Winner of three Tony Awards, "Urinetown" is a humourous musical satire of the legal system, capitalism, social irresponsibility, populism, bureaucracy, corporate mismanagement, municipal politics and even musical theatre itself. It ran for three years on Broadway.

The fable is set in an unnamed dystopian city where a 20-year drought has caused a devastating water shortage. In order to conserve water, the government has instituted a series of reforms outlawing private toilets. Citizens must use public amenities, owned by a single mega-corporation called Urine Good Company, that profits by charging admission for one of humanity's most basic needs. If they are unable to pay — they are forcibly sent to mysterious Urinetown.

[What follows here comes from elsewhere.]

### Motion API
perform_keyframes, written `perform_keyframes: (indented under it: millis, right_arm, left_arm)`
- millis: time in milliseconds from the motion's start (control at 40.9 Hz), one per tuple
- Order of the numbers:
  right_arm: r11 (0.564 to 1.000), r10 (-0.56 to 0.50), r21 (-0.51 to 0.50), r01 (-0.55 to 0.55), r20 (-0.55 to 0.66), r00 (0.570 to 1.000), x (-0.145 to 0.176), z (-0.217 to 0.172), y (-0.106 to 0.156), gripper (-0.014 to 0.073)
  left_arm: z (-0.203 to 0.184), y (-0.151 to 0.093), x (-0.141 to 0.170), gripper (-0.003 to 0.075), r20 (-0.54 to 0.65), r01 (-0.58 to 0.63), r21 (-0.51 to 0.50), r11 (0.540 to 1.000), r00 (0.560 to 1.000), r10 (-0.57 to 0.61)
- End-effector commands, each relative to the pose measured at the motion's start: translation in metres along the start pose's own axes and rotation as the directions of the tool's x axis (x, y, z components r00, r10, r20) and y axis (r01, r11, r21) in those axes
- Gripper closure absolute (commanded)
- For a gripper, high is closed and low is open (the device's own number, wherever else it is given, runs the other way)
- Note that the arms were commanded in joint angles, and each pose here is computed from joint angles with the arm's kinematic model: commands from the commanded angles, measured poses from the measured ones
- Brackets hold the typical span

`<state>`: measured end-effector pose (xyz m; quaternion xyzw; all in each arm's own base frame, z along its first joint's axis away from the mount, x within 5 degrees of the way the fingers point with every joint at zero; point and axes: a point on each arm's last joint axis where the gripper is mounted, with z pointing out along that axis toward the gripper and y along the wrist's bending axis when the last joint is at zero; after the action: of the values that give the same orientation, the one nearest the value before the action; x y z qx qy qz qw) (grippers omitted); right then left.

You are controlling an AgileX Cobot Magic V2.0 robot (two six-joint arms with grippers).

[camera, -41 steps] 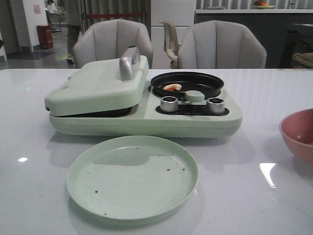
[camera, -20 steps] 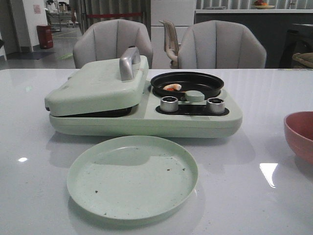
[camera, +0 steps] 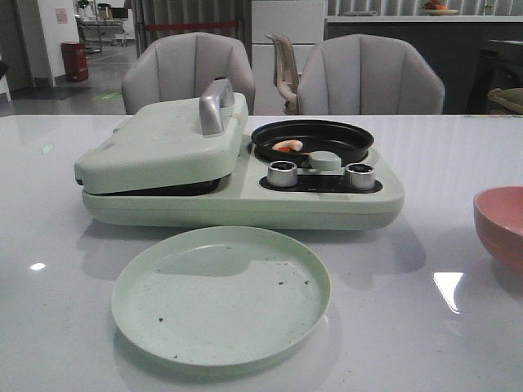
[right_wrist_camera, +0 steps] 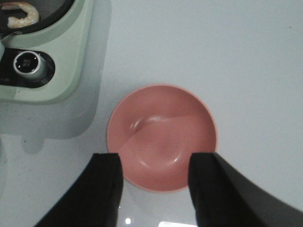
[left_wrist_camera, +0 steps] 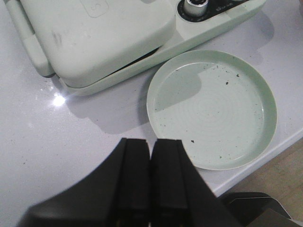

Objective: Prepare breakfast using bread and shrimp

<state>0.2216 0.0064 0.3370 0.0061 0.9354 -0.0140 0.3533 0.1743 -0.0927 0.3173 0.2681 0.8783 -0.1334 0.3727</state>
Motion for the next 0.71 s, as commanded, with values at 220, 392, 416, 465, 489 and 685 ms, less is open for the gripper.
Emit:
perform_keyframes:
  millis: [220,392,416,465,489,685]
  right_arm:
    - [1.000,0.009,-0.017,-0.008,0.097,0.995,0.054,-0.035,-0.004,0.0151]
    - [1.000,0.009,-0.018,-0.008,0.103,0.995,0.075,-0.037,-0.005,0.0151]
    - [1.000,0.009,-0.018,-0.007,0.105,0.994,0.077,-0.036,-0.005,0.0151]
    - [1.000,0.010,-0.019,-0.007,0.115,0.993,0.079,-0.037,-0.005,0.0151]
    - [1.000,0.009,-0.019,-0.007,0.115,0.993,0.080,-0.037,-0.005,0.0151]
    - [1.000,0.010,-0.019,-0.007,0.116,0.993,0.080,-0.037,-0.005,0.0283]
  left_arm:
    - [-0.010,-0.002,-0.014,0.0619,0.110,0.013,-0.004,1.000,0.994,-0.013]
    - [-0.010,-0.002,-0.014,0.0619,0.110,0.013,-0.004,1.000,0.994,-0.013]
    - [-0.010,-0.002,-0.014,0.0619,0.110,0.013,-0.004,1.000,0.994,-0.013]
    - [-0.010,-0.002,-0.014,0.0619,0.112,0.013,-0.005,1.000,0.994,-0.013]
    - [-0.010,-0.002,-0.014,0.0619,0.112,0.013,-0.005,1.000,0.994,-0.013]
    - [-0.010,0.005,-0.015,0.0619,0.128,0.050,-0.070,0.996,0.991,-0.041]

Written in an epic theatre style developed by Bertolt Brecht, an influential German playwright and director in the 1920 and 30s, Kjenaas said, "In today's political climate, 'Urinetown' is shockingly prophetic in its satire."

Brecht "aspired to make the theatre into a forum for political commentary and discussion; a forum not about emotion, but rather about reflection and introspection."

The production team involved Brian Hobson as music director, Jamie Jokela and Victoria Harju as technical directors, Jonathan Harrison as set construction consultant and Faith Kern in costumes. Cory Johnson, a professional actor, was the show's choreographer, along with student choreographers Victoria and Anika Campbell. Shania Farlee created a show poster. Lighting designers were Evan Booge and Keegan Smythe.

Community members Sarah Kaufenberg (piano) and Deane Johnson (reeds) joined the pit band with Ryan Webber (trombone) and Olivia Wallace (percussion).